RFR (S) 8212207: runtime/InternalApi/ThreadCpuTimesDeadlock.java crashes with SEGV in pthread_getcpuclockid+0x0

David Holmes david.holmes at oracle.com
Tue Nov 20 12:49:59 UTC 2018


Hi Thomas,

On 20/11/2018 8:50 pm, Thomas Stüfe wrote:
> On Tue, Nov 20, 2018 at 11:38 AM David Holmes <david.holmes at oracle.com> wrote:
>>
>> Hi Thomas,
>>
>> Thanks for taking a look at this.
>>
>> On 20/11/2018 8:20 pm, Thomas Stüfe wrote:
>>> Hi David,
>>>
>>> out of interest, would pthread_getcpuclockid also crash when fed an
>>> pthread_t of an existing thread which has been suspended and not yet
>>> started (on Solaris, AIX)? Not that it would have much to report :)
>>
>> I don't know for certain but I would certainly hope not! Once the
>> pthread_t has been returned to the caller it should be valid. Note
>> however on Solaris we don't normally use pthreads.
>>
>>> --
>>>
>>> 1643   // exclude externally visible JavaThreads
>>> 1644   if (thread->is_Java_thread() &&
>>> !thread->is_hidden_from_external_view()) {
>>> 1645     return;
>>> 1646   }
>>> 1647
>>> 1648   // NonJavaThread instances may not be fully initialized yet, so
>>> we need to
>>> 1649   // skip any that aren't - check for zero stack_size()
>>> 1650   if (!thread->is_Java_thread() && thread->stack_size() == 0) {
>>> 1651     return;
>>> 1652   }
>>>
>>> So do we really want to skip the check for externally hidden java
>>> threads? If not, would not this b better:
>>>
>>> 1648   // Thread instances may not be fully initialized yet, so we need to
>>> 1649   // skip any that aren't - check for zero stack_size()
>>> 1650   if (thread->stack_size() == 0) {
>>> 1651     return;
>>> 1652   }
>>
>> JavaThreads can't be "not fully initialized" as they don't appear in the
>> ThreadsList until they are fully initialized.
> 
> Are you sure?
> 
> See e.g. CompileBroker::make_thread() :
> 
>        Threads::add(thread);
>        Thread::start(thread);
> 
> since stack_size is still 0 before Thread::start() on platforms where
> the threads are created suspended, you could encounter threads with
> stack_size==0. I do not know whether this translates to an invalid
> pthread_t handle though (hence my question about suspended threads).

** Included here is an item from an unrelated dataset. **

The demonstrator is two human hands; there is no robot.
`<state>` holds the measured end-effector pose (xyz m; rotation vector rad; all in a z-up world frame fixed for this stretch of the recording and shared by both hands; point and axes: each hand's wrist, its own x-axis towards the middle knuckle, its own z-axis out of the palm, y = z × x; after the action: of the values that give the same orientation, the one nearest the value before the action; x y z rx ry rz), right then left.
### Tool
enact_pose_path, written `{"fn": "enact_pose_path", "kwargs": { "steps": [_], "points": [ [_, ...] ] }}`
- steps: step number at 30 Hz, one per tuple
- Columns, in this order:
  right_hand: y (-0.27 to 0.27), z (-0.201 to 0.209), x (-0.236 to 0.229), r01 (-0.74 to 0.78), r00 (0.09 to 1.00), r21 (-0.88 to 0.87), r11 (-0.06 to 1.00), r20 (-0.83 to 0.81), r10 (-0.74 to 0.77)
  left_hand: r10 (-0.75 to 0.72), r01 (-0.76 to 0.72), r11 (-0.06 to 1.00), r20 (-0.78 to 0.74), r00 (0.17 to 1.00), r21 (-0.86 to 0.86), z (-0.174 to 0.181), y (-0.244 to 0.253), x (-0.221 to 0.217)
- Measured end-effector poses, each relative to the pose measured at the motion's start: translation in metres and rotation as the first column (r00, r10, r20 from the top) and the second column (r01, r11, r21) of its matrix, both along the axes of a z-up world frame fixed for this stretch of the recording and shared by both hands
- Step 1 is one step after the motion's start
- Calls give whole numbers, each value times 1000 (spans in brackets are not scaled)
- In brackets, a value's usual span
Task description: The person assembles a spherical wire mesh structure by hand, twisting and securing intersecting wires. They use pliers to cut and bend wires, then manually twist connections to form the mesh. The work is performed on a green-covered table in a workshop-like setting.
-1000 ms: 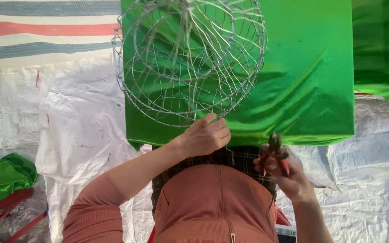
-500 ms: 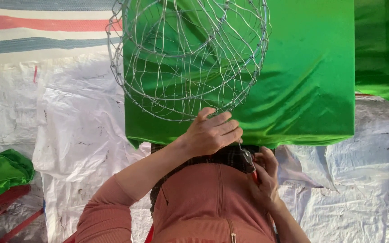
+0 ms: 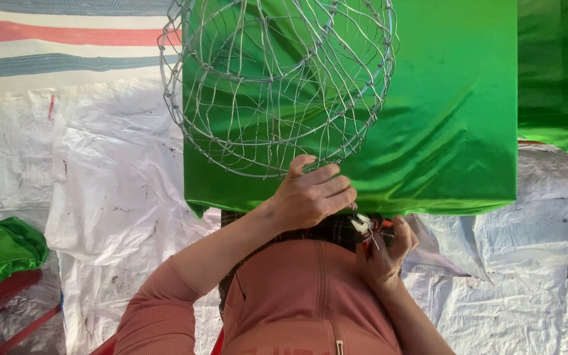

Ah yes you are right - sorry. I didn't mean to imply that JavaThreads 
were guaranteed to have their stack set - that's certainly not true. For 
non-suspended-at-start platforms they are guaranteed to have executed 
some code. But as you note if started suspended then they may not be 
actually started before being seen in the ThreadsList.

For this particular case Solaris always uses the LWP id to read the 
lwpusage from /proc. I'm not aware of any reports that this has ever 
failed and I would not expect it to fail, but ...

AIX similarly uses a kernel-thread ID and a kernel-thread specific API.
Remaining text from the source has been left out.